Work required: Somewhere below are a line with "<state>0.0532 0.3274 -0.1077" and a later line with "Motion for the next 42". Output exactly those lines and all lines between them.

>>>>

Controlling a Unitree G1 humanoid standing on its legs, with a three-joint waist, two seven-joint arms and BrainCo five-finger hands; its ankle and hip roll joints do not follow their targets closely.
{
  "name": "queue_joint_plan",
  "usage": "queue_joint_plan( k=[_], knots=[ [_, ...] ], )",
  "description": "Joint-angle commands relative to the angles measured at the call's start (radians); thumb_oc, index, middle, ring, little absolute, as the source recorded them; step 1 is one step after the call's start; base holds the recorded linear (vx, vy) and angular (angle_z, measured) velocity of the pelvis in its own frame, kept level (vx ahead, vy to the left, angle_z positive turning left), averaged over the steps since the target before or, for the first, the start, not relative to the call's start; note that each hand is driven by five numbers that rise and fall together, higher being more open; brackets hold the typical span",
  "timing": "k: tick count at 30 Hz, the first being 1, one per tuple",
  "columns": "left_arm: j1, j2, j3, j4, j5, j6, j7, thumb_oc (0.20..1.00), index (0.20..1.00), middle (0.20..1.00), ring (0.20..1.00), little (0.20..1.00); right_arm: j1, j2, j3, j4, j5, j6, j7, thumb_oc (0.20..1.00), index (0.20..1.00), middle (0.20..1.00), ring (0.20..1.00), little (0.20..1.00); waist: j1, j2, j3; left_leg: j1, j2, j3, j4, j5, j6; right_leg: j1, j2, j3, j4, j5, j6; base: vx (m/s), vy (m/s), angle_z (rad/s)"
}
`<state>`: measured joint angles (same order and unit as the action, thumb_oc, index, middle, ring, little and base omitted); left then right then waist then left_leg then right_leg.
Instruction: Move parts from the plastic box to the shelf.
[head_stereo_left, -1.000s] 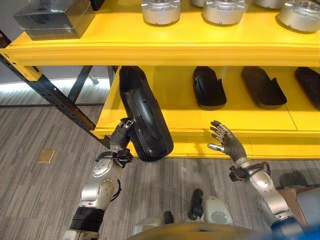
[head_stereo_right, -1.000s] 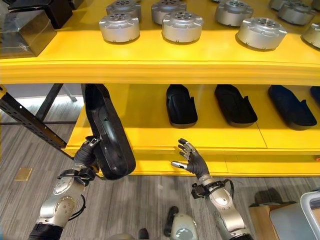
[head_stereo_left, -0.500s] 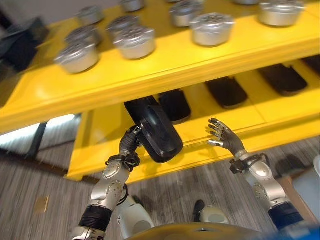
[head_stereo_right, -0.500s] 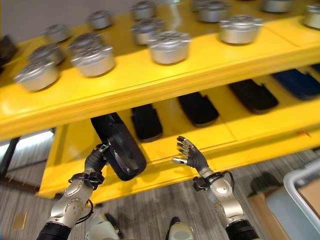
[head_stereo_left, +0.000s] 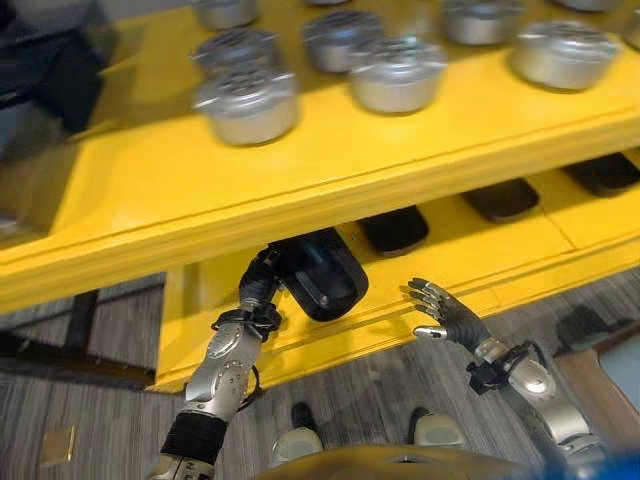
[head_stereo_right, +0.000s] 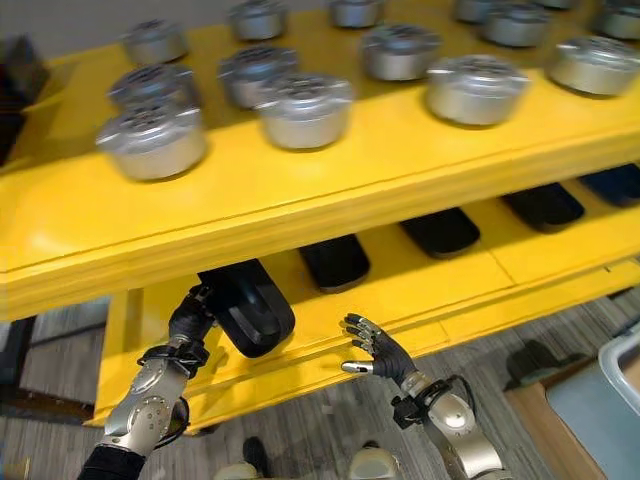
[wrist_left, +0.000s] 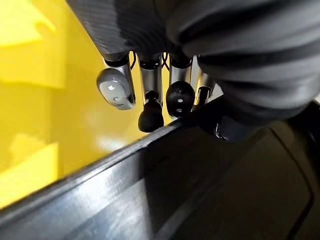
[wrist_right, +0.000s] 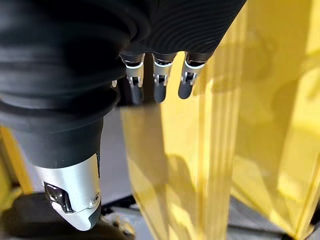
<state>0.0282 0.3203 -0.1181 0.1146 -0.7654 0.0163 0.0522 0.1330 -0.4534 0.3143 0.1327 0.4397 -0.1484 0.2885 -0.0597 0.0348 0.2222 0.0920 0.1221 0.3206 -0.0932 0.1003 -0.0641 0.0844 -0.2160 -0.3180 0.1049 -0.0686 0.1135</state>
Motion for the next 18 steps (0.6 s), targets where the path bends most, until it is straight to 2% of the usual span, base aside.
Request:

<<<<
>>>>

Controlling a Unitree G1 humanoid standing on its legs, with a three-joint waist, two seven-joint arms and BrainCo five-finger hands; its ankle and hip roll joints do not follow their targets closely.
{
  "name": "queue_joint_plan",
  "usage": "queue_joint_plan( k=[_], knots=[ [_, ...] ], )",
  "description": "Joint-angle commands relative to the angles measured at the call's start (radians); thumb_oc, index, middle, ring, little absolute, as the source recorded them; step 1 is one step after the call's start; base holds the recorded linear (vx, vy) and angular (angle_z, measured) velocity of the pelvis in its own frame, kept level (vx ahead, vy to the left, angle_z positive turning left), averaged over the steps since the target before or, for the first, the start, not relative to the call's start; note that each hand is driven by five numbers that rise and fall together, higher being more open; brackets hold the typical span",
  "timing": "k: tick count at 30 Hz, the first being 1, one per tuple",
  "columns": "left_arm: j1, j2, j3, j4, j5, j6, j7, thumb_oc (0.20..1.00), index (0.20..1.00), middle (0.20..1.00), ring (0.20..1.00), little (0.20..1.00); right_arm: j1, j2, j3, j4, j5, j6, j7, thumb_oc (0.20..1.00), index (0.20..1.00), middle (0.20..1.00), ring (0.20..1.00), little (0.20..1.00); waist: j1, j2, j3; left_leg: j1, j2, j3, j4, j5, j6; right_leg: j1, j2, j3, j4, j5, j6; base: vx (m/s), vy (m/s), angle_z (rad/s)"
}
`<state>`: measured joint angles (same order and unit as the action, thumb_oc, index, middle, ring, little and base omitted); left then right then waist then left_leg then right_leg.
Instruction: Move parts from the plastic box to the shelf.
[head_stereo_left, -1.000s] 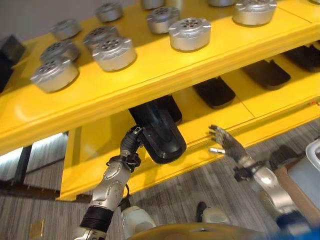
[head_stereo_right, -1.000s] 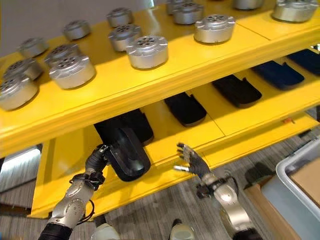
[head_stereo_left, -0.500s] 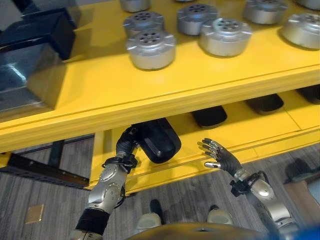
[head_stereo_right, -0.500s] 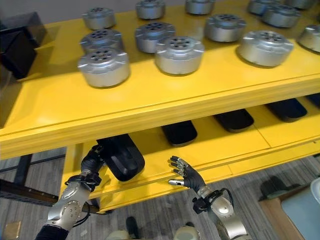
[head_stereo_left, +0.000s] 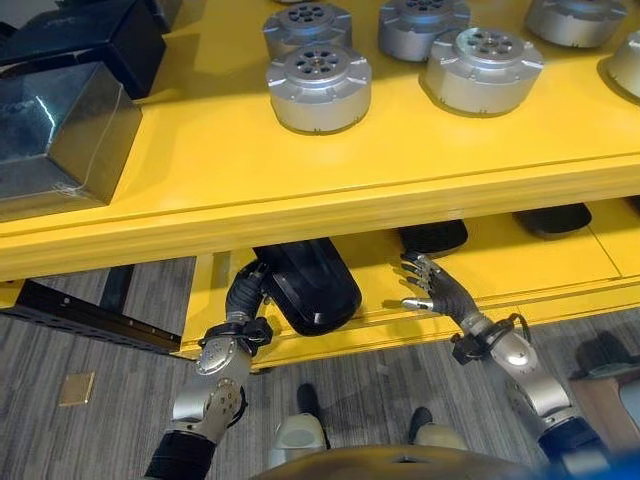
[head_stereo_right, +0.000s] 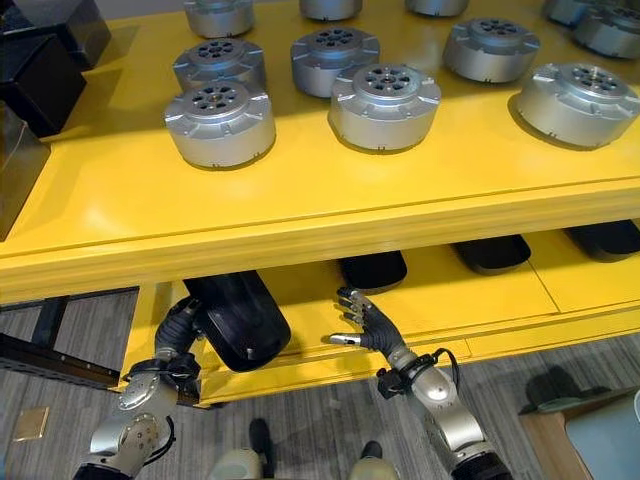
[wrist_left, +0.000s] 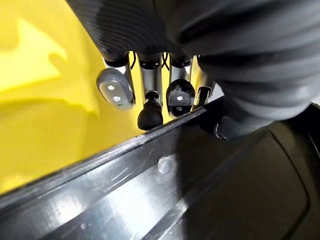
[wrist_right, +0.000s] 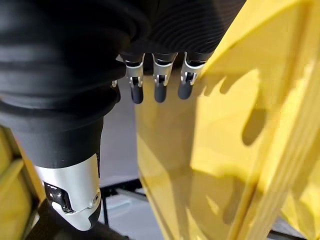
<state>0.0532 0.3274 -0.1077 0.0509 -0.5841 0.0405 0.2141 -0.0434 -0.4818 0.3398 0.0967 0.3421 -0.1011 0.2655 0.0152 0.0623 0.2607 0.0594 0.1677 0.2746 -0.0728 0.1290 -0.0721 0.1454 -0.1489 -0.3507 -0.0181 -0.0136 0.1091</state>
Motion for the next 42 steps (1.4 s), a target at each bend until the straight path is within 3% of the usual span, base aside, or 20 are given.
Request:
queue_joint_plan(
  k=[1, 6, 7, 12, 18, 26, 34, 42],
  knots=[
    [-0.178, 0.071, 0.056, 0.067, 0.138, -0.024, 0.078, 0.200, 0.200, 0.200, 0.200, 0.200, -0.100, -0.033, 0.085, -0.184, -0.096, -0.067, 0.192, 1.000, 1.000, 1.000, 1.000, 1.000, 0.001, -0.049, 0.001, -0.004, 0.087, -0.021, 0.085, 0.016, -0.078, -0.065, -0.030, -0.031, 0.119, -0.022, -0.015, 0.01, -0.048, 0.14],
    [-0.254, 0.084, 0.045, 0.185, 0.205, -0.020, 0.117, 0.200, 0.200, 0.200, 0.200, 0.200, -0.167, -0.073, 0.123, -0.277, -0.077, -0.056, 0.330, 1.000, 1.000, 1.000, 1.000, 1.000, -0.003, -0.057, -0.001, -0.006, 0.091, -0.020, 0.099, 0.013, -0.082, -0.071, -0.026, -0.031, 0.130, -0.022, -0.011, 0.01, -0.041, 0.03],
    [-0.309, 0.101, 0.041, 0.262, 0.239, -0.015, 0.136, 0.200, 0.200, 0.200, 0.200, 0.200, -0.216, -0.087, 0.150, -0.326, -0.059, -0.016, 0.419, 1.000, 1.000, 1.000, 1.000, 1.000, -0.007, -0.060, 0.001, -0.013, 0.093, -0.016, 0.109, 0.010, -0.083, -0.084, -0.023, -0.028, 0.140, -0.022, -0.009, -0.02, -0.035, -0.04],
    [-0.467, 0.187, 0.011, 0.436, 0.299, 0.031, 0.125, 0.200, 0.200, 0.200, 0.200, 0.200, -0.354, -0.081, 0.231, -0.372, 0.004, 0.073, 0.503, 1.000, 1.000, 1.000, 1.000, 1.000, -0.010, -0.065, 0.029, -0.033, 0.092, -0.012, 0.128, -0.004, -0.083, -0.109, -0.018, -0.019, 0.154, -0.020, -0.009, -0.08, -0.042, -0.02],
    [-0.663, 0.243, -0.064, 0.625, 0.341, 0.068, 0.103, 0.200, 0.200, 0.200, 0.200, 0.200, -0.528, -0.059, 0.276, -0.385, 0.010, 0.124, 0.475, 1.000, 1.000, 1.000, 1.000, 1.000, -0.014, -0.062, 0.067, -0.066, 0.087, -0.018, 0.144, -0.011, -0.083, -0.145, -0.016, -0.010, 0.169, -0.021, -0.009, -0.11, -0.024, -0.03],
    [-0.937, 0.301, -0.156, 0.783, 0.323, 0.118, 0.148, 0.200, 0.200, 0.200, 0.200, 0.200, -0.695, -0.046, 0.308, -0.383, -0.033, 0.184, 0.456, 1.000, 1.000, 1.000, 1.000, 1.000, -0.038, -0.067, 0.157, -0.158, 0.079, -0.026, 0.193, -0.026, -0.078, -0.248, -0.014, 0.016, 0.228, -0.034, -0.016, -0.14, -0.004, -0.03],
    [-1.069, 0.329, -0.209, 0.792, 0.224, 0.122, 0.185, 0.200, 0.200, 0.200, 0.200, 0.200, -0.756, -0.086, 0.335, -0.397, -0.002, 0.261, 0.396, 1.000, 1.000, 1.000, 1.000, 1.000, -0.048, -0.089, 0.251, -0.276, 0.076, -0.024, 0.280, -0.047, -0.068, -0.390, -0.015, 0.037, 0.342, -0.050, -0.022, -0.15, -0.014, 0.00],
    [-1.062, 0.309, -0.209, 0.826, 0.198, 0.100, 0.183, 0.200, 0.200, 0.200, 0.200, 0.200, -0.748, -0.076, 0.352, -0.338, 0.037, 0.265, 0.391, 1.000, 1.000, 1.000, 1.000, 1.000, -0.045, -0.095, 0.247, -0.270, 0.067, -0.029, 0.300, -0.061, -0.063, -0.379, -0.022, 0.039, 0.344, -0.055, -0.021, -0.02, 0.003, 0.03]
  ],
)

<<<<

Output for this task:
<state>0.0532 0.3274 -0.1077 0.0509 -0.5841 0.0405 0.2141 -0.0434 -0.4818 0.3398 0.0967 0.3421 -0.1011 0.2655 0.0152 0.0623 0.2607 0.0594 0.1677 0.2746 -0.0728 0.1290 -0.0721 0.1454 -0.1489 -0.3507 -0.0181 -0.0136 0.1091</state>
Motion for the next 42 steps (1.4 s), a target at each bend until the straight path is within 3% of the usual span, base aside, or 20 are given.

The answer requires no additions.